* _Task statement_: Output exactly the lines below, starting with the line that has "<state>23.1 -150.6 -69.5" and going on through the line that has "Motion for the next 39", both included, and no other lines.
==================================================
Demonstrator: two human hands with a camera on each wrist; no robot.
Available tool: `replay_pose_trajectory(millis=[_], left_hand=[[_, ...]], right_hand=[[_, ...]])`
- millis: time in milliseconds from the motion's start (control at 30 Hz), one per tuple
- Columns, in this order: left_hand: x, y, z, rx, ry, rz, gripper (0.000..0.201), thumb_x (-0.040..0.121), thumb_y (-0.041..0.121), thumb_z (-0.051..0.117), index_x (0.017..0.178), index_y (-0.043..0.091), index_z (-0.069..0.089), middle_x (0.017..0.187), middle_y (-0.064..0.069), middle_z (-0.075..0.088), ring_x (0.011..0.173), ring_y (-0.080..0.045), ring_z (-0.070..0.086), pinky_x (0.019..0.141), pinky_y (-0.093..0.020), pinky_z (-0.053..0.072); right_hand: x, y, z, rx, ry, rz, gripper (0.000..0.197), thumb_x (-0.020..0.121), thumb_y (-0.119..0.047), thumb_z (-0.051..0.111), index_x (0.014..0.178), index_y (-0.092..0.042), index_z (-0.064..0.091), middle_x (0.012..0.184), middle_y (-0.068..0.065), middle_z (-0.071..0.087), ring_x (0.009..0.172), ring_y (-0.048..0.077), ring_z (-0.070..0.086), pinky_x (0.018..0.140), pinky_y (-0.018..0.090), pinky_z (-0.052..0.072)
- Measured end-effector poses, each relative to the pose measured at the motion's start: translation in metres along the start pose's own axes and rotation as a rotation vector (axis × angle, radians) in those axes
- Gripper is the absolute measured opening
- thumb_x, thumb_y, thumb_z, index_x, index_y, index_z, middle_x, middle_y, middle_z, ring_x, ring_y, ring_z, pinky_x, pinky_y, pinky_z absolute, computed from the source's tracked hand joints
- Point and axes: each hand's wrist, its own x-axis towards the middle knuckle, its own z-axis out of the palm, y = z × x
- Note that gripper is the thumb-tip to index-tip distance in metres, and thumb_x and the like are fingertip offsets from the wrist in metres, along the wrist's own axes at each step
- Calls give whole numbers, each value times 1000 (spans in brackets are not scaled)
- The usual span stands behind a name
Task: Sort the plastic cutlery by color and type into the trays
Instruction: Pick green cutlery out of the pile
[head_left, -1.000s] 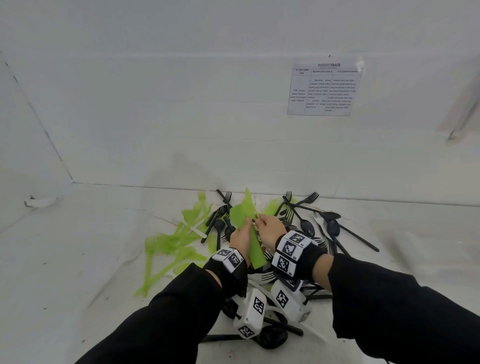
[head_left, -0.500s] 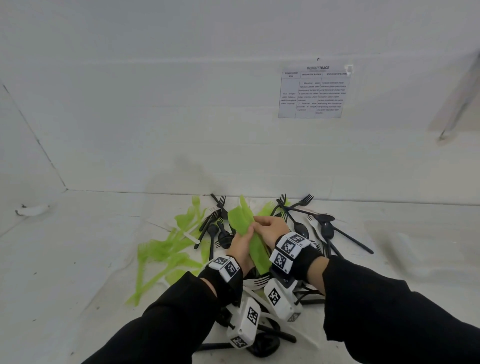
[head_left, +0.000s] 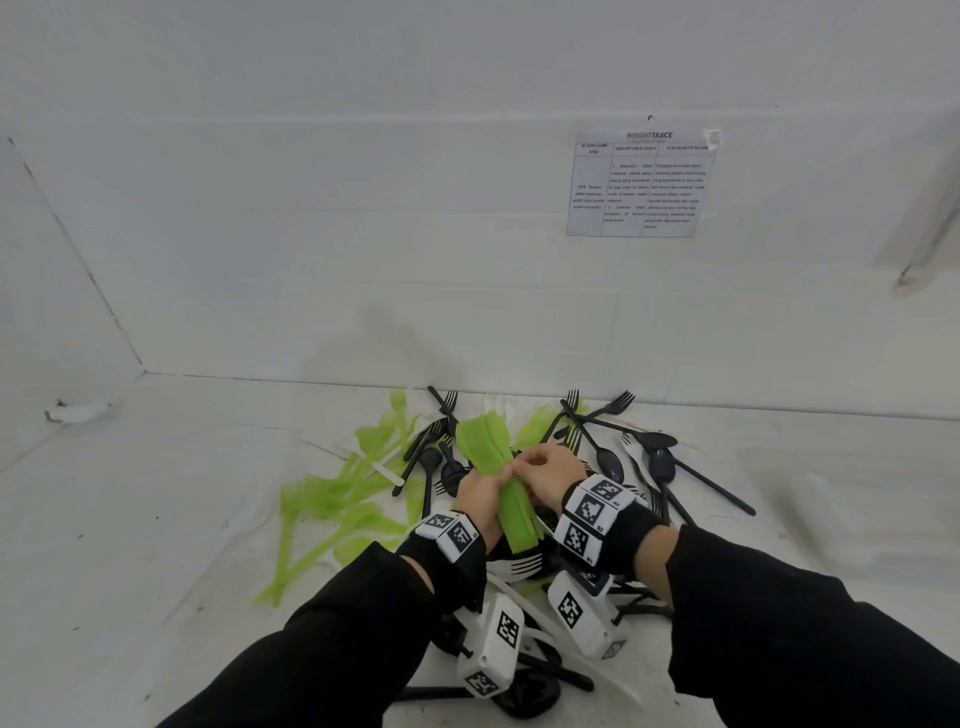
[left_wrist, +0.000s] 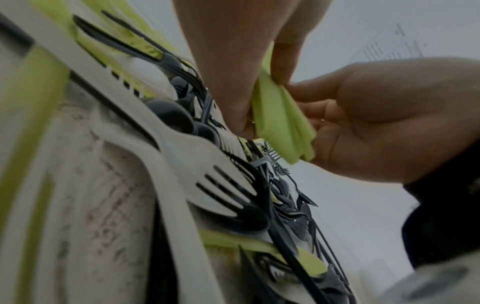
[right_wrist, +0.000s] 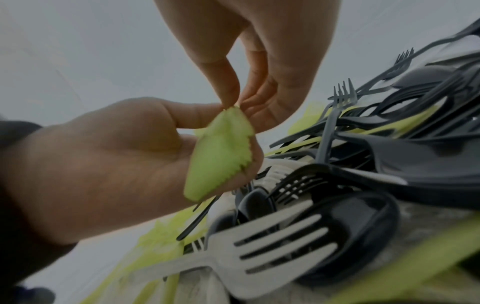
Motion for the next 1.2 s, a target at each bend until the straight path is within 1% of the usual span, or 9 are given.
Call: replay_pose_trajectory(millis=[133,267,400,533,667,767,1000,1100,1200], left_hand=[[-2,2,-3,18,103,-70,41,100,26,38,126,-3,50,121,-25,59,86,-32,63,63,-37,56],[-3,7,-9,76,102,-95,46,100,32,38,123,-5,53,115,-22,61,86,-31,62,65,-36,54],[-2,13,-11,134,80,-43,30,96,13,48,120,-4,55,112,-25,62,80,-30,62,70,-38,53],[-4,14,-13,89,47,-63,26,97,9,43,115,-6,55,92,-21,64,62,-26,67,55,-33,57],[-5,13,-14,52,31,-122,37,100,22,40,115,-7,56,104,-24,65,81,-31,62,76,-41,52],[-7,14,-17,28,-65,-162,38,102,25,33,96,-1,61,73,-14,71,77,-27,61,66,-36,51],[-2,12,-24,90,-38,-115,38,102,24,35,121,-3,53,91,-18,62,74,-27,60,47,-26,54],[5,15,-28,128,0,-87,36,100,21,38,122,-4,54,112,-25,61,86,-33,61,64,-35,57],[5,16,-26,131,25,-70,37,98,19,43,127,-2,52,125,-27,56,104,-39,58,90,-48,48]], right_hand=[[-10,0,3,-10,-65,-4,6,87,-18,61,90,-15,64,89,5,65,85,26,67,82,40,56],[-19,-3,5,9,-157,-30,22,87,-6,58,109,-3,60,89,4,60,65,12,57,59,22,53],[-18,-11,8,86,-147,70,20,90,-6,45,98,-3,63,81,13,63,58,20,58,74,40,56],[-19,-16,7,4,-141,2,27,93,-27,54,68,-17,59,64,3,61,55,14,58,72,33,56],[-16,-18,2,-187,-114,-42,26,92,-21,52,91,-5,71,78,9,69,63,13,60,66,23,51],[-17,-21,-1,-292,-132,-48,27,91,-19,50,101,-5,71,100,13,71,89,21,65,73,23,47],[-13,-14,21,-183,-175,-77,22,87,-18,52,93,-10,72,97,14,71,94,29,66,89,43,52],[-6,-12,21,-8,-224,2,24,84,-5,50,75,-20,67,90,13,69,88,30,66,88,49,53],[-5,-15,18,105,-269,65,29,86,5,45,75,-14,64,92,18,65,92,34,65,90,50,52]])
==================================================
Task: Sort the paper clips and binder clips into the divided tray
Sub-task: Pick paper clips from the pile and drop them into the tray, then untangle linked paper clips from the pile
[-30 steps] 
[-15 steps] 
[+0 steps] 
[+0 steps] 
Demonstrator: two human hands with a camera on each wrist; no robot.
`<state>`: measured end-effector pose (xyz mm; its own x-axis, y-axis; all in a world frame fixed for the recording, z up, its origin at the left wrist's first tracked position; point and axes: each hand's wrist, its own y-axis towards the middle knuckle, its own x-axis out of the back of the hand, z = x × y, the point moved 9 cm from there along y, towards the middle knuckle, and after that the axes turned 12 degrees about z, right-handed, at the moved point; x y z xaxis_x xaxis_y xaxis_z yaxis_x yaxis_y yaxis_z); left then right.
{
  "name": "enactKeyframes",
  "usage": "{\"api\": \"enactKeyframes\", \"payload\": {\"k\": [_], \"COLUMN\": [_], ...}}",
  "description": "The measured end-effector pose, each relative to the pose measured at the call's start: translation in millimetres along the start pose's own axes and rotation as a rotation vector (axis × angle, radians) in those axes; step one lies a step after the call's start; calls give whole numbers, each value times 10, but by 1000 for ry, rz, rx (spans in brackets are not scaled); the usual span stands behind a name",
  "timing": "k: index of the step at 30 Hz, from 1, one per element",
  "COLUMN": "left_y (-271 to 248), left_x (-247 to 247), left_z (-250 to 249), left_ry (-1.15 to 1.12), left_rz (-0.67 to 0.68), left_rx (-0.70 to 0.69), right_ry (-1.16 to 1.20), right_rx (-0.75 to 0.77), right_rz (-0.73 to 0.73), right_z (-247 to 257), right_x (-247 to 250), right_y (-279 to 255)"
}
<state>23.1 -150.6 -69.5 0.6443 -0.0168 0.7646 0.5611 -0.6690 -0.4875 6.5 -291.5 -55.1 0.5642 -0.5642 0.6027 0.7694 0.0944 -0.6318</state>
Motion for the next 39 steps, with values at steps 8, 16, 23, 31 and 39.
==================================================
* _Response area_:
<state>23.1 -150.6 -69.5 0.6443 -0.0168 0.7646 0.5611 -0.6690 -0.4875 6.5 -291.5 -55.1 0.5642 -0.5642 0.6027 0.7694 0.0944 -0.6318</state>
Motion for the next 39 steps, with values at steps 8, 16, 23, 31 and 39.

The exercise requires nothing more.